Sensitivity and Variability Redux in Hot-Jupiter Flow Simulations

TL;DR

This paper investigates the sensitivity and variability in hot-Jupiter atmospheric flow simulations, revealing that the application of physical drags and vertical resolution significantly influence the persistence of variability and model convergence.

Contribution

It demonstrates how different drag implementations and vertical resolutions affect flow sensitivity and variability in 3D hot-Jupiter simulations, providing insights into model setup effects.

Findings

Sensitivity persists without strong Rayleigh drag in the lower atmosphere.

Vertical resolution increase leads to significant variability due to planetary waves.

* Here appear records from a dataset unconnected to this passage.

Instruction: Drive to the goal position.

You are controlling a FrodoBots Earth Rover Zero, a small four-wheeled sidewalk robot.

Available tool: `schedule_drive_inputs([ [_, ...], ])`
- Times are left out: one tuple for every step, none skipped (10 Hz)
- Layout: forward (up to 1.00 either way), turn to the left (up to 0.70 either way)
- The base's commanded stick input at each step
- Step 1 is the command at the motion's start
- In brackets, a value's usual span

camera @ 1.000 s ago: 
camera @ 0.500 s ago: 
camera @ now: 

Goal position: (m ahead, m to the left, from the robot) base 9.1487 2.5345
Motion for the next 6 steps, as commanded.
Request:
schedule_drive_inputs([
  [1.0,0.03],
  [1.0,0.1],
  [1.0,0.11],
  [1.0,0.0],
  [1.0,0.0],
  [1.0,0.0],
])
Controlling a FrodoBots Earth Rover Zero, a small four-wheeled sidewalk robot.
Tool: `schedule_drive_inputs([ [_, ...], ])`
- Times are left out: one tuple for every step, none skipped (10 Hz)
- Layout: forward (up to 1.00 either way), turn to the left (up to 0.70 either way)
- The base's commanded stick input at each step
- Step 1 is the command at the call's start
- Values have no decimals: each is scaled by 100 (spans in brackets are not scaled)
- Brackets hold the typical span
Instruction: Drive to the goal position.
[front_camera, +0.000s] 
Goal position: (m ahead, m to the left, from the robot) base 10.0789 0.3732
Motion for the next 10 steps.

Physical setup and convergence issues influence deep atmosphere simulation results.

Abstract

We revisit the issue of sensitivity to initial flow and intrinsic variability in hot-Jupiter atmospheric flow simulations, originally investigated by Cho et al. (2008) and Thrastarson & Cho (2010). The flow in the lower region (~1 to 20 MPa) `dragged' to immobility and uniform temperature on a very short timescale, as in Liu & Showman (2013), leads to effectively a complete cessation of variability as well as sensitivity in three-dimensional (3D) simulations with traditional primitive equations. Such momentum (Rayleigh) and thermal (Newtonian) drags are, however, ad hoc for 3D giant planet simulations. For 3D hot-Jupiter simulations, which typically already employ strong Newtonian drag in the upper region, sensitivity is not quenched if only the Newtonian drag is applied in the lower region, without the strong Rayleigh drag: in general, both sensitivity and variability persist if the two drags are not applied concurrently in the lower region. However, even when the drags are applied concurrently, vertically-propagating planetary waves give rise to significant variability in the ~0.05 to 0.5 MPa region, if the vertical resolution of the lower region is increased (e.g. here with 1000 layers for the entire domain). New observations on the effects of the physical setup and model convergence in `deep' atmosphere simulations are also presented.